Consider how mentally ill people are often told to “just get over it.” We’re often told that our illnesses don’t exist at all. The use of trigger warnings acknowledges that mental illnesses are not only real, but that society should make an effort to be more attentive to the needs of the mentally ill.

It removes the responsibility from the mentally ill to “just get over” our illnesses and places some responsibility in the hands of others.

The effective use of trigger warnings requires sensitivity.

In order to avoid triggering others, we need to be attentive to their needs, as well as mindful of our own privilege.

For example, I am cisgender, and I’m privileged in that regard. Transphobia, while it’s upsetting, doesn’t trigger me, because as a cisgender person, I’m not victimized by transphobia. So when I share posts that contain or discuss transphobia, I use trigger warnings and I am reminded that I have cisgender privilege.

And this is another reason why many people dislike trigger warnings: It reminds us of our privileges, and that makes us uncomfortable. Using trigger warnings is to acknowledge that others hurt in a way that we might not.

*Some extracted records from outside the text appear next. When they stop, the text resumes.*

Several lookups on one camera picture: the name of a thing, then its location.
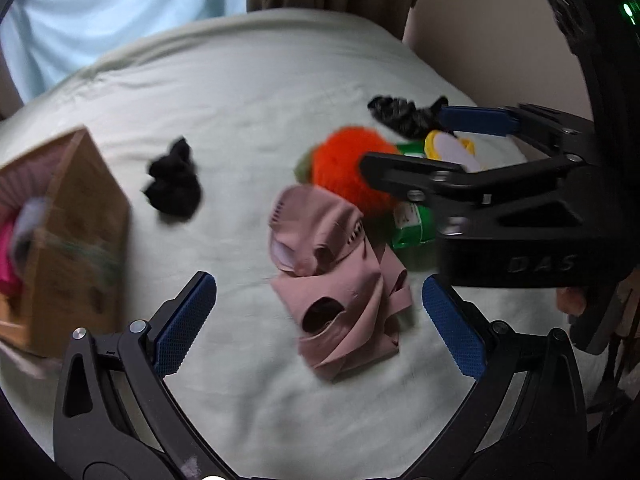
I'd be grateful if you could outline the person's right hand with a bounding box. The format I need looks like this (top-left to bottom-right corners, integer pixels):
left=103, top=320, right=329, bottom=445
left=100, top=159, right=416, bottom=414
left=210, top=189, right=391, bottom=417
left=556, top=287, right=591, bottom=317

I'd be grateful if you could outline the bright pink cloth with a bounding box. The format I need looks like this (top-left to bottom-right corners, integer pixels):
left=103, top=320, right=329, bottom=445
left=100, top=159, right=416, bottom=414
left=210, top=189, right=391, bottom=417
left=0, top=209, right=24, bottom=297

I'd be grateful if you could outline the light blue curtain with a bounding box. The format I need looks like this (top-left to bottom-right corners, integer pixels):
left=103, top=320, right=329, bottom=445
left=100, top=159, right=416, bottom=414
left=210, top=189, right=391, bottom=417
left=0, top=0, right=251, bottom=105

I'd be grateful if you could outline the pale green bed sheet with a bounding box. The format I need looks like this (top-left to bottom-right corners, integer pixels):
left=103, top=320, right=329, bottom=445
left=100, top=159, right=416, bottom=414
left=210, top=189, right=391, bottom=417
left=0, top=10, right=608, bottom=480

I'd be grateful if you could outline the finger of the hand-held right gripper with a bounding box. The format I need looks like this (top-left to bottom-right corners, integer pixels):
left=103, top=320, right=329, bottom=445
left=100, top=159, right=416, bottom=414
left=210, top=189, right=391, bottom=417
left=439, top=103, right=597, bottom=160
left=360, top=152, right=597, bottom=239

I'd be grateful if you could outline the yellow and white plush toy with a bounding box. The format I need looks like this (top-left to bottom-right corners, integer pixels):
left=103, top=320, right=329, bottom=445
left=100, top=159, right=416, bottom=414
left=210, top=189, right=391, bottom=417
left=424, top=130, right=489, bottom=171

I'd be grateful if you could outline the orange plush toy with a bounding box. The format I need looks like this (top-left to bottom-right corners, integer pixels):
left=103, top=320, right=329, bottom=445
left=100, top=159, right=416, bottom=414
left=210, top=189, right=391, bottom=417
left=294, top=126, right=402, bottom=219

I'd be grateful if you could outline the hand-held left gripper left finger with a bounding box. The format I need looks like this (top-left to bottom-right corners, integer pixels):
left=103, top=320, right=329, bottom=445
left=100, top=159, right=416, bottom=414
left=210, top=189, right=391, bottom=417
left=52, top=271, right=236, bottom=480

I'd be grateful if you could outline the green bottle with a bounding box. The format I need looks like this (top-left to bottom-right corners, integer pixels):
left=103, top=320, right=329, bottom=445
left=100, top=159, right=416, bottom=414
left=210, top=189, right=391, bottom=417
left=390, top=141, right=439, bottom=252

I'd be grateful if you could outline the black and grey patterned cloth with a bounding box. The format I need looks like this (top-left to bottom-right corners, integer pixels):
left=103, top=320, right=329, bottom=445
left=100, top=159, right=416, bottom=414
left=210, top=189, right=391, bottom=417
left=367, top=94, right=450, bottom=141

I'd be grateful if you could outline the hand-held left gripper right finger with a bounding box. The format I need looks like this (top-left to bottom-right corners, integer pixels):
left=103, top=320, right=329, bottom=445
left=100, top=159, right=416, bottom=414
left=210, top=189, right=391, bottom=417
left=405, top=275, right=589, bottom=479

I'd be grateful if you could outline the cardboard box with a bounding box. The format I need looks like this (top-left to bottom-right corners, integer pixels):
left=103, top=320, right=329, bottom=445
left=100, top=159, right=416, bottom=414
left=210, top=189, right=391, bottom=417
left=0, top=127, right=132, bottom=361

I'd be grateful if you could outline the pink garment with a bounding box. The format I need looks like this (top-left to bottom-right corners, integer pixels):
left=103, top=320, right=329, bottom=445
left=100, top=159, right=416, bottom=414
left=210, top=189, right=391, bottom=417
left=267, top=185, right=414, bottom=384

Trigger warnings are often poorly understood. But they’re incredibly important and useful for those who need it. It helps us create safe spaces, and it enables us to cater to those who are mentally ill.

If we recognize that people are oppressed, we must also recognize that the effects of that oppression will leave its marks on that person.

In order to empower those oppressed people, we have a moral and ethical duty to provide them with as many tools to navigate their own healing. Trigger warnings are just one of the many things we can do to achieve that.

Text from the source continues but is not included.